National / Local Weather Forecast 2-20-13 thru 2-22-13


NATIONAL / LOCAL WEATHER FORECAST Wednesday Feb 20 2013 – Friday Feb 22 2013

NATIONAL AND LOCAL WEATHER FORECAST CALLS FOR HEAVY SNOW FOR THE ROCKIES AND CENTRAL PLAINS, STRONG THUNDERSTORMS FOR TEXAS AND THE DEEP SOUTH, AND SHOWERS FOR THE PACIFIC NORTHWEST.

THE MAIN THING MAKING WEATHER HEADLINES THIS WEEK IS THE IMPENDING SNOWSTORM FOR THE CENTRAL PLAINS STARTING ON TODAY. A DEVELOPING LOW PRESSURE SYSTEM OVER THE SOUTHWESTERN U.S. IS FORECAST TO MOVE INTO WESTERN TEXAS BY THIS EVENING. MOISTURE MOVING NORTHWARD FROM THE GULF OF MEXICO WILL INTERACT WITH A COLD AIR MASS OVER KANSAS AND NEBRASKA. THIS WILL SET THE STAGE FOR A SIGNIFICANT SNOWFALL EVENT OVER THIS REGION, WITH SOME PLACES POSSIBLY RECEIVING OVER A FOOT OF SNOW BEFORE IT IS ALL OVER. WIDESPREAD SNOW IS ALSO IN THE FORECAST FOR THE CENTRAL AND
SOUTHERN ROCKIES. TO THE SOUTH OF THE HEAVY SNOW AREA, SLEET AND FREEZING RAIN IS LIKELY OVER PARTS OF OKLAHOMA, MISSOURI, AND ARKANSAS AS WARMER AIR ALOFT WILL ADVECT OVER A SHALLOW COLD LAYER NEAR THE SURFACE. WIDESPREAD WINTER STORM WATCHES, WARNINGS, AND WINTER WEATHER ADVISORIES ARE IN EFFECT.

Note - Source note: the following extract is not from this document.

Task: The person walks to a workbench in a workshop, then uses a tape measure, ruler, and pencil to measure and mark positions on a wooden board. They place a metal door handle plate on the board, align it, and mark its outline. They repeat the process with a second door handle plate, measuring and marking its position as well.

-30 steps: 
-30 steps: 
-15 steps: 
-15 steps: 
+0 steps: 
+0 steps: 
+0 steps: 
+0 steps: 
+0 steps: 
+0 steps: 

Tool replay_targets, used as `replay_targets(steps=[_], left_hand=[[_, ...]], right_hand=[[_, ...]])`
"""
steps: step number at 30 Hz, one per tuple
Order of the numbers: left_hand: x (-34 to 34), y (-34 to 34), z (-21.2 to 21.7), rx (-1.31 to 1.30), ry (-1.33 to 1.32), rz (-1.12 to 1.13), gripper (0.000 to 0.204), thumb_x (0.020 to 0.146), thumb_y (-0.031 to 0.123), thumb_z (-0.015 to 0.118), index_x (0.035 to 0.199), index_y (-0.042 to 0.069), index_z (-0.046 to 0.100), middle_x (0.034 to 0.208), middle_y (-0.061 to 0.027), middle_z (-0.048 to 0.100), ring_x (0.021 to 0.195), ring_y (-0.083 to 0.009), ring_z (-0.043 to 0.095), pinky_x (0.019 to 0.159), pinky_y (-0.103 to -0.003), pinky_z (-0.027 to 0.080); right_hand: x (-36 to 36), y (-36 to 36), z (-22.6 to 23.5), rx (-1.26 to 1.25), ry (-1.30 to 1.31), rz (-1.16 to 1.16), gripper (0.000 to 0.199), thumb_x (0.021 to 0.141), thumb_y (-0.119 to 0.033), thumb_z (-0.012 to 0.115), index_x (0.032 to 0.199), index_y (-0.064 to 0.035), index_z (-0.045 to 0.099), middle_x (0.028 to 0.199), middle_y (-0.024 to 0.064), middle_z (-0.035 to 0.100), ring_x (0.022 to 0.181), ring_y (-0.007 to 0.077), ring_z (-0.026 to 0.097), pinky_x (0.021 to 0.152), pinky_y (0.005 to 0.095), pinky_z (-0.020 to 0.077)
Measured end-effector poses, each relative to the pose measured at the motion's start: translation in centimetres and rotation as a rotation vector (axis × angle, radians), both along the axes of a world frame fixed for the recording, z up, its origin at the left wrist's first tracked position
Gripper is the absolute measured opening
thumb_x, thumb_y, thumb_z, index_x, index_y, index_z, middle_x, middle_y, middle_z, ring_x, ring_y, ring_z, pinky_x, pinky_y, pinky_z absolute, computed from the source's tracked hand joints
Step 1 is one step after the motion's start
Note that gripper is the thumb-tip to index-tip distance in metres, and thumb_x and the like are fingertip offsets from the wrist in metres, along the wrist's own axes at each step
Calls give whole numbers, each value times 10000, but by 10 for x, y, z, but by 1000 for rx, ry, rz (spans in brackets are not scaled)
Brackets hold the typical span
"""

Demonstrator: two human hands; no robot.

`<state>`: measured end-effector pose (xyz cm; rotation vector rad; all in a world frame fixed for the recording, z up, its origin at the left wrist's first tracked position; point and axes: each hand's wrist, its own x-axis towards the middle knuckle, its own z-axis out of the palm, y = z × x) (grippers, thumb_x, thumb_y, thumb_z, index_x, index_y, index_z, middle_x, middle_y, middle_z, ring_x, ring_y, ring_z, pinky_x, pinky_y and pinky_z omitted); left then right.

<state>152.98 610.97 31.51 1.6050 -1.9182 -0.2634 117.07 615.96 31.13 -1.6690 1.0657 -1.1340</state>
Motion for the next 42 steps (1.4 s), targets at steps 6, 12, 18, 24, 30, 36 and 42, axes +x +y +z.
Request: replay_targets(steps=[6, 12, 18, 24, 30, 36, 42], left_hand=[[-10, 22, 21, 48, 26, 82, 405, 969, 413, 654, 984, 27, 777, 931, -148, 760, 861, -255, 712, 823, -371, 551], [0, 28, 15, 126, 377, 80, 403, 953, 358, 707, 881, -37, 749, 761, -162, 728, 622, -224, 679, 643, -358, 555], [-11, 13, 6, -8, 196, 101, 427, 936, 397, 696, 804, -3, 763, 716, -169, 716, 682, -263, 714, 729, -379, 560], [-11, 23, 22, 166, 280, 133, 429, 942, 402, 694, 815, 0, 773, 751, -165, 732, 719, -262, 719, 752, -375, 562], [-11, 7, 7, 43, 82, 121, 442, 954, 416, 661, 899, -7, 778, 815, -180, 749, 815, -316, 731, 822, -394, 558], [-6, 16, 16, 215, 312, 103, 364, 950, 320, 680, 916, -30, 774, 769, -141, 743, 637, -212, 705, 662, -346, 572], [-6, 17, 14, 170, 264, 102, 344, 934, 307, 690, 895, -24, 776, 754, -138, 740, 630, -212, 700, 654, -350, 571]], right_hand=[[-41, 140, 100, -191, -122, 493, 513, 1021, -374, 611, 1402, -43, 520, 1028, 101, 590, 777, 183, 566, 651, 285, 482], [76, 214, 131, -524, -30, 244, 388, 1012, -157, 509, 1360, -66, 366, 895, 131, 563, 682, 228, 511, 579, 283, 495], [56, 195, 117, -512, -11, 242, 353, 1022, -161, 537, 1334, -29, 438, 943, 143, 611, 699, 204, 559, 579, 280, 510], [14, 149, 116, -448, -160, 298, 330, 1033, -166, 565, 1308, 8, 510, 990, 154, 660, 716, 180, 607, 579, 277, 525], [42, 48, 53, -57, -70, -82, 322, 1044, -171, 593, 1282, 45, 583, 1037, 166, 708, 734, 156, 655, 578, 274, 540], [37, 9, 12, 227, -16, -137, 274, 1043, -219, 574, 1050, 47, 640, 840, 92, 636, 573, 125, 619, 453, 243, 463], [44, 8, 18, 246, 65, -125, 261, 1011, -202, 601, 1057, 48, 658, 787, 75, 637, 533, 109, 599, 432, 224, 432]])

IN THE WARM SECTOR OF THIS SAME STORM SYSTEM, PERIODS OF MODERATE TO HEAVY RAINFALL FORECAST FROM TEXAS EASTWARD TO GEORGIA AND THE FLORIDA PANHANDLE. SCATTERED THUNDERSTORMS ARE ALSO EXPECTED TO DEVELOP, AND SOME OF THESE COULD BE STRONG TO SEVERE AT TIMES WEDNESDAY NIGHT AND INTO THURSDAY.

FOR THE PACIFIC NORTHWEST, A SERIES OF WEAKENING PACIFIC FRONTS AND UPPER-LEVEL SHORTWAVES ARE FORECAST TO MOVE INLAND OVER BRITISH COLUMBIA AND WESTERN WASHINGTON AND OREGON THROUGH THURSDAY, PRODUCING COASTAL RAIN AND MOUNTAIN SNOW. SOME OF THIS MOISTURE SHOULD REACH INTO PARTS OF THE NORTHERN ROCKIES ON THURSDAY.

Winter Storm Watches and Warnings are in effect for a large portion of the central U.S., as a powerful storm system is expected to bring more than a foot of snow along with strong winds to parts of the central Plains Today into Thursday. Farther south, freezing rain is likely over parts of Oklahoma, Missouri & Arkansas, with severe thunderstorms & heavy rainfall possible over parts of the South.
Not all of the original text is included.